Further, in the present embodiment, the present invention is applied to the brake hydraulic pressure control device of the anti-lock type hydraulic brake device, but the pressure control for vehicle braking such as the traction control device and the braking effect control device is performed. It is also possible to apply the present invention to a device or a pressure control device for other purposes.

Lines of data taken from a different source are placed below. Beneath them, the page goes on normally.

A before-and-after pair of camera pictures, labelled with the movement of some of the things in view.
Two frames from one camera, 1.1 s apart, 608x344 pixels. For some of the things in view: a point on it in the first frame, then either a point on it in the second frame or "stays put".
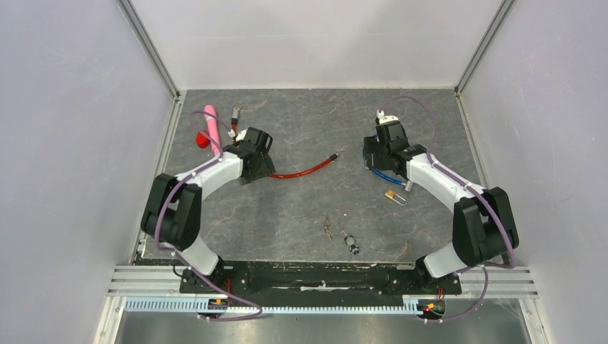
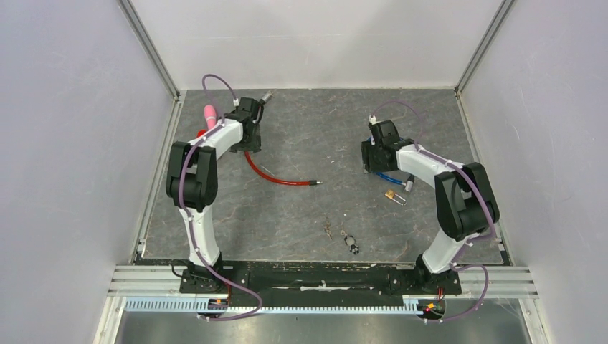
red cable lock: x=234 y=122 to x=266 y=98
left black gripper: x=267 y=168 to x=254 y=145
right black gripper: x=372 y=146 stays put
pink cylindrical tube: x=212 y=124 stays put
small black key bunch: x=350 y=241 stays put
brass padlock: x=390 y=193 stays put
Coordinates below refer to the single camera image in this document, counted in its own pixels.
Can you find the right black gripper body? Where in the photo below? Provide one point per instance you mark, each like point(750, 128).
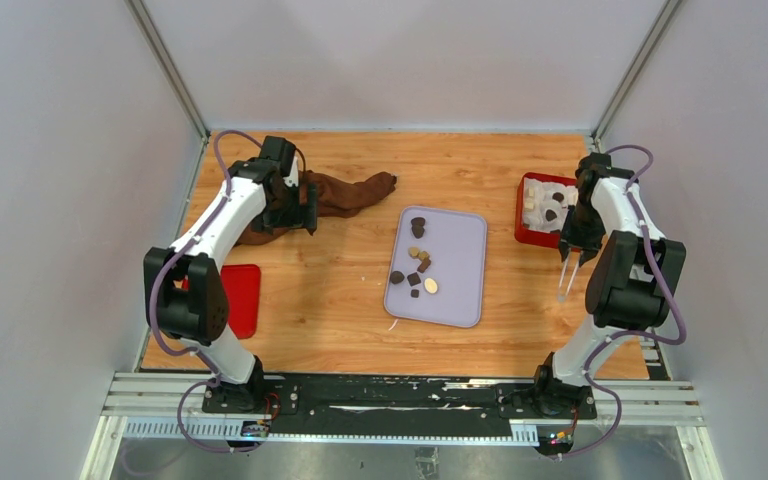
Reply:
point(584, 229)

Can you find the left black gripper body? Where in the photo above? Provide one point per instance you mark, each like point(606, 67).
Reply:
point(286, 209)

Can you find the red box lid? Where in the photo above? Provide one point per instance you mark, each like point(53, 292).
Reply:
point(242, 284)

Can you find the red box with white liners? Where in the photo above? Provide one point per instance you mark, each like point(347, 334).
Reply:
point(531, 227)

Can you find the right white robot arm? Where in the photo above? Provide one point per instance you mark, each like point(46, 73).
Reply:
point(631, 289)

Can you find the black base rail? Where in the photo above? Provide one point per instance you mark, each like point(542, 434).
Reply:
point(392, 406)

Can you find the dark round chocolate left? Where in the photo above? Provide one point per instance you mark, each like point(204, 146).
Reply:
point(396, 277)

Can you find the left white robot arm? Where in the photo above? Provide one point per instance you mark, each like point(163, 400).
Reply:
point(187, 308)

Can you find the lavender tray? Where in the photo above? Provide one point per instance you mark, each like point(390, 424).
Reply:
point(457, 244)

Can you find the dark heart chocolate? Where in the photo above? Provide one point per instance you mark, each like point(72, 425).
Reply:
point(418, 232)

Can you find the white oval chocolate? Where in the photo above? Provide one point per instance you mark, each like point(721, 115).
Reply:
point(431, 286)

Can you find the brown cloth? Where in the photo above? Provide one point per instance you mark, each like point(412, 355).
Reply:
point(338, 198)

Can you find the dark ridged chocolate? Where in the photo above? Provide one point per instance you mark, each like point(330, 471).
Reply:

In addition, the present invention can be implemented in various modified and improved modes without departing from the spirit of the present invention.

[Brief description of drawings]

FIG. 1 is a diagram for explaining divided supply of a pulse current in an antilock control device that is an embodiment of the present invention.

FIG. 2 is a circuit diagram of a hydraulic brake device including the antilock control device.

FIG. 3 is a block diagram of an antilock control unit in the antilock control device.

FIG. 4 is a flowchart for explaining how a pulse current is supplied in the antilock control device.

FIG. 5 is a graph for explaining the principle used by the present invention to solve the problem of reducing vehicle interior noise.

[Explanation of symbols]

 12 Master Cylinder 20, 28 Front Wheel Cylinder 22, 32 Rear Wheel Cylinder 34, 36, 70, 72 Electromagnetic Directional Change Valve 58 Reservoir 112 Antilock Control Unit 138, 140, 142, 144 Drive Circuit

Claims (1)

[Claims] 1. A solenoid valve device provided in a vehicle, and a pulse current supply for supplying one pulse current per unit time to the solenoid valve device for increasing or decreasing the pressure of the solenoid valve device. In the pressure control device, the pulse current supply means divides the one pulse current into a plurality of pulse currents and supplies the plurality of pulse currents to the solenoid valve device, and a time interval between the pulse currents. A component having the same frequency as the resonance frequency of any of a plurality of vibrating elements in which a composite wave of a plurality of pressure waves of the solenoid valve device based on the pulse current vibrates based on the composite wave of the vehicle such as a vehicle body and a suspension. A pressure control device characterized in that the length is set so as not to have.